What Are Snowflake Iceberg Tables?

Snowflake Iceberg tables represent an innovative fusion of Snowflake's powerful cloud data platform with the flexibility and interoperability of the Apache Iceberg table format. In short, Snowflake Iceberg tables are a new kind of table in Snowflake that follows the Apache Iceberg standard, allowing data to be stored in external cloud storage while still leveraging Snowflake's query engine and many of its advanced features.

When you create an Iceberg table in Snowflake, you're essentially telling Snowflake to manage a table whose data resides in external cloud storage (Amazon S3, Google Cloud Storage, or Azure Blob Storage) using the Iceberg format. This approach combines the best of both worlds: the performance and familiar SQL interface of Snowflake with the open format and interoperability of Iceberg.

Here's how Snowflake Iceberg tables work at a high level:

1) Data Storage: The actual data files (typically in Parquet format) are stored in your own cloud storage account, not within Snowflake's managed storage.

2) Metadata Management: Depending on the type of Iceberg table (which we'll discuss later), either Snowflake or an external system manages the Iceberg metadata.

3) Query Execution: When you query an Iceberg table, Snowflake's query engine reads the Iceberg metadata to determine which data files to access, then retrieves and processes those files to generate your results.

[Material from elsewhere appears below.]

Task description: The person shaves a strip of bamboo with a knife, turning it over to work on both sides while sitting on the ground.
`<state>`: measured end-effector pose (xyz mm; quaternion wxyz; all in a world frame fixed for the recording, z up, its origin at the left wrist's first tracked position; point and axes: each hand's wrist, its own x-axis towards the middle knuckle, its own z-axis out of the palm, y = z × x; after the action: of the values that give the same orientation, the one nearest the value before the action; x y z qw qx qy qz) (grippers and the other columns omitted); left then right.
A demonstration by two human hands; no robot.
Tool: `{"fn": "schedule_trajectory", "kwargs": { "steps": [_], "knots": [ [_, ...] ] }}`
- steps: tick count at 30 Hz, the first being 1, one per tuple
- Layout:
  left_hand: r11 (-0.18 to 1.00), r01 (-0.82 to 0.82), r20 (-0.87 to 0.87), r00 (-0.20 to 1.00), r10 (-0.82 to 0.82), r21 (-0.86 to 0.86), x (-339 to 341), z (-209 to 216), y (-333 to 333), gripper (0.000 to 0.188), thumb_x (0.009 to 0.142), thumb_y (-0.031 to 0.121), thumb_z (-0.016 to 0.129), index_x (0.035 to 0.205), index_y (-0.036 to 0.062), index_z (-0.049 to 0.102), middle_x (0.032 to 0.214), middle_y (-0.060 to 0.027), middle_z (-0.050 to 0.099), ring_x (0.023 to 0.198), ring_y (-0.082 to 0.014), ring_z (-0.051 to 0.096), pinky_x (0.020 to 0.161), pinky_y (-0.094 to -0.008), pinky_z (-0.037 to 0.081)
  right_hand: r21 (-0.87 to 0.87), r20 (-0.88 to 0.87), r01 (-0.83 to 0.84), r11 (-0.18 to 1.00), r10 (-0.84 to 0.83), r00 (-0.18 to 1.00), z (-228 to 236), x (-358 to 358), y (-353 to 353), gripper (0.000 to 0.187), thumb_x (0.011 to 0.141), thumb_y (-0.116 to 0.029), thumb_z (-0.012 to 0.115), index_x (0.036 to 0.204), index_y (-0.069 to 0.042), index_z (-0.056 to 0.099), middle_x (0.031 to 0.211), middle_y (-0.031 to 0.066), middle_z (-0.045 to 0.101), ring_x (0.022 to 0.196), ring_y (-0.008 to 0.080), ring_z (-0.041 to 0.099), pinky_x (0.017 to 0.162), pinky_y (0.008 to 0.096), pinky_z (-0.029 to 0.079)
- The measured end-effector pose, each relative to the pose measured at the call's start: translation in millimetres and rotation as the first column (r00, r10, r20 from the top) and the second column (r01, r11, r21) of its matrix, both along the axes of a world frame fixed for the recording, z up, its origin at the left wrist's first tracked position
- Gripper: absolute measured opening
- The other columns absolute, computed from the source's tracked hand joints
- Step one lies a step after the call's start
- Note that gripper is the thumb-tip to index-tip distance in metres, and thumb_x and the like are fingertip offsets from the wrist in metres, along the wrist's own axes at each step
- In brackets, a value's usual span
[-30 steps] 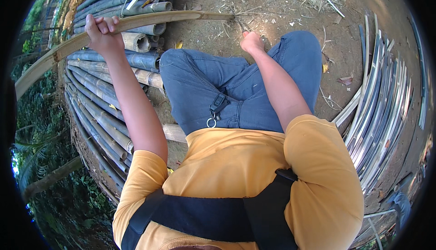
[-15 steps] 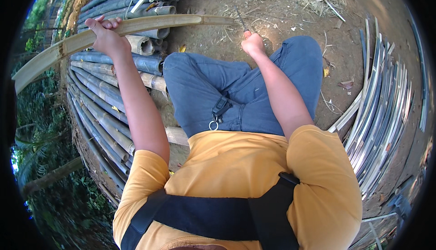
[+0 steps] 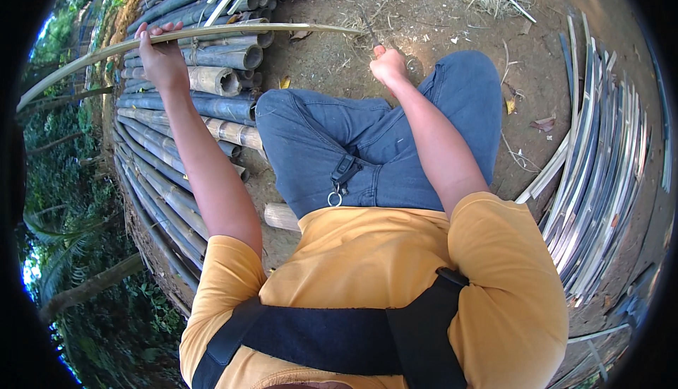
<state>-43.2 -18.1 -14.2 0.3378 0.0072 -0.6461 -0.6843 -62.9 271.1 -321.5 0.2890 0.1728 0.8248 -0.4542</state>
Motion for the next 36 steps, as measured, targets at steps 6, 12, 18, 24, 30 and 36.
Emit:
{"fn": "schedule_trajectory", "kwargs": {
  "steps": [6, 12, 18, 24, 30, 36],
  "knots": [
    [0.966, -0.083, -0.011, 0.997, 0.083, -0.245, -1, 2, 10, 0.036, 0.096, 0.024, 0.068, 0.116, 0.0031, 0.046, 0.096, -0.0052, 0.056, 0.086, -0.0164, 0.062, 0.073, -0.0305, 0.057, -0.003, -0.07, 0.053, 0.999, -0.053, 0.996, -27, -7, 0, 0.04, 0.096, -0.034, 0.054, 0.1, 0.003, 0.069, 0.102, 0.0273, 0.069, 0.1, 0.0394, 0.068, 0.084, 0.0464, 0.052],
    [0.914, -0.311, -0.129, 0.949, 0.287, -0.259, -6, -2, 34, 0.04, 0.085, 0.02, 0.081, 0.107, 0.0031, 0.053, 0.097, -0.0075, 0.062, 0.082, -0.016, 0.063, 0.076, -0.0306, 0.058, -0.043, -0.182, 0.085, 0.995, -0.092, 0.979, -27, -6, 0, 0.031, 0.087, -0.03, 0.062, 0.097, -0.001, 0.068, 0.1, 0.0236, 0.07, 0.098, 0.0379, 0.069, 0.083, 0.0452, 0.053],
    [0.891, -0.376, -0.249, 0.916, 0.315, -0.256, -16, -10, 43, 0.026, 0.091, 0.018, 0.073, 0.098, -0.0002, 0.056, 0.092, -0.0079, 0.063, 0.074, -0.0175, 0.065, 0.07, -0.0317, 0.053, -0.16, -0.419, 0.0, 0.987, -0.068, 0.906, 18, 10, -11, 0.023, 0.079, -0.02, 0.07, 0.093, -0.004, 0.063, 0.086, 0.0185, 0.069, 0.084, 0.0351, 0.069, 0.075, 0.044, 0.053],
    [0.886, -0.429, -0.21, 0.896, 0.392, -0.176, -27, -14, 59, 0.026, 0.093, 0.017, 0.069, 0.104, -0.0009, 0.053, 0.091, -0.01, 0.065, 0.079, -0.0175, 0.066, 0.071, -0.0329, 0.053, -0.127, -0.442, -0.092, 0.988, 0.027, 0.897, 36, 15, -8, 0.022, 0.08, -0.019, 0.067, 0.097, -0.007, 0.061, 0.081, 0.0187, 0.069, 0.082, 0.0371, 0.069, 0.074, 0.0455, 0.053],
    [0.88, -0.458, -0.225, 0.877, 0.425, -0.127, -31, -18, 50, 0.032, 0.09, 0.011, 0.066, 0.113, -0.0031, 0.047, 0.092, -0.0111, 0.065, 0.076, -0.0178, 0.064, 0.068, -0.0331, 0.053, -0.104, -0.505, -0.229, 0.968, 0.147, 0.85, 73, 27, -19, 0.021, 0.083, -0.018, 0.064, 0.099, -0.006, 0.059, 0.086, 0.0214, 0.07, 0.085, 0.0404, 0.069, 0.074, 0.0489, 0.053],
    [0.852, -0.523, -0.18, 0.841, 0.51, -0.027, -31, -19, 72, 0.021, 0.09, 0.007, 0.063, 0.101, -0.0066, 0.052, 0.092, -0.0124, 0.062, 0.073, -0.018, 0.061, 0.068, -0.0327, 0.052, -0.099, -0.401, -0.136, 0.986, 0.086, 0.912, 56, 17, -13, 0.02, 0.085, -0.015, 0.064, 0.1, -0.002, 0.06, 0.087, 0.0234, 0.069, 0.087, 0.0399, 0.069, 0.076, 0.0469, 0.053]
  ]
}}
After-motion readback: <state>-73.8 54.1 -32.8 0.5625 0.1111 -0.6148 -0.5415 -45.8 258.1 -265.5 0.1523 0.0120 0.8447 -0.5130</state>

4) Write Operations: For Snowflake-managed Iceberg tables, write operations (inserts, updates, deletes) are handled by Snowflake, which updates both the data files in your external storage and the Iceberg metadata accordingly.

5) Access Control: Snowflake's robust security features, including role-based access control, can be applied to Iceberg tables just like any other Snowflake object.

To connect Snowflake to your external storage for Iceberg tables, you use two key Snowflake objects:

External Volume: This is an account-level object that stores the necessary information for Snowflake to access your external cloud storage.
Catalog Integration (for externally managed tables): This object defines how Snowflake interacts with an external catalog system (like AWS Glue) for managing Iceberg table metadata.

Benefits of Using Iceberg Tables in Snowflake

Here are the benefits of Iceberg tables in Snowflake:

1) Open Lakehouse Implementation

Apache Iceberg tables allow Snowflake users to implement a lakehouse architecture using open file and table formats. You can store your data in your own cloud storage and still get to use Snowflake’s query engine and features.

2) Interoperability

Since Iceberg tables are an open format, data in Snowflake Iceberg tables can be read and written by other tools that support Iceberg like Apache Spark or Trino. This interoperability means multi-engine workflows and no more data silos.

3) Performance

Snowflake's implementation of Apache Iceberg tables leverages the platform's high-performance query engine and optimizations. For many workloads, Iceberg tables can offer performance comparable to native Snowflake tables, especially for Snowflake-managed Iceberg tables.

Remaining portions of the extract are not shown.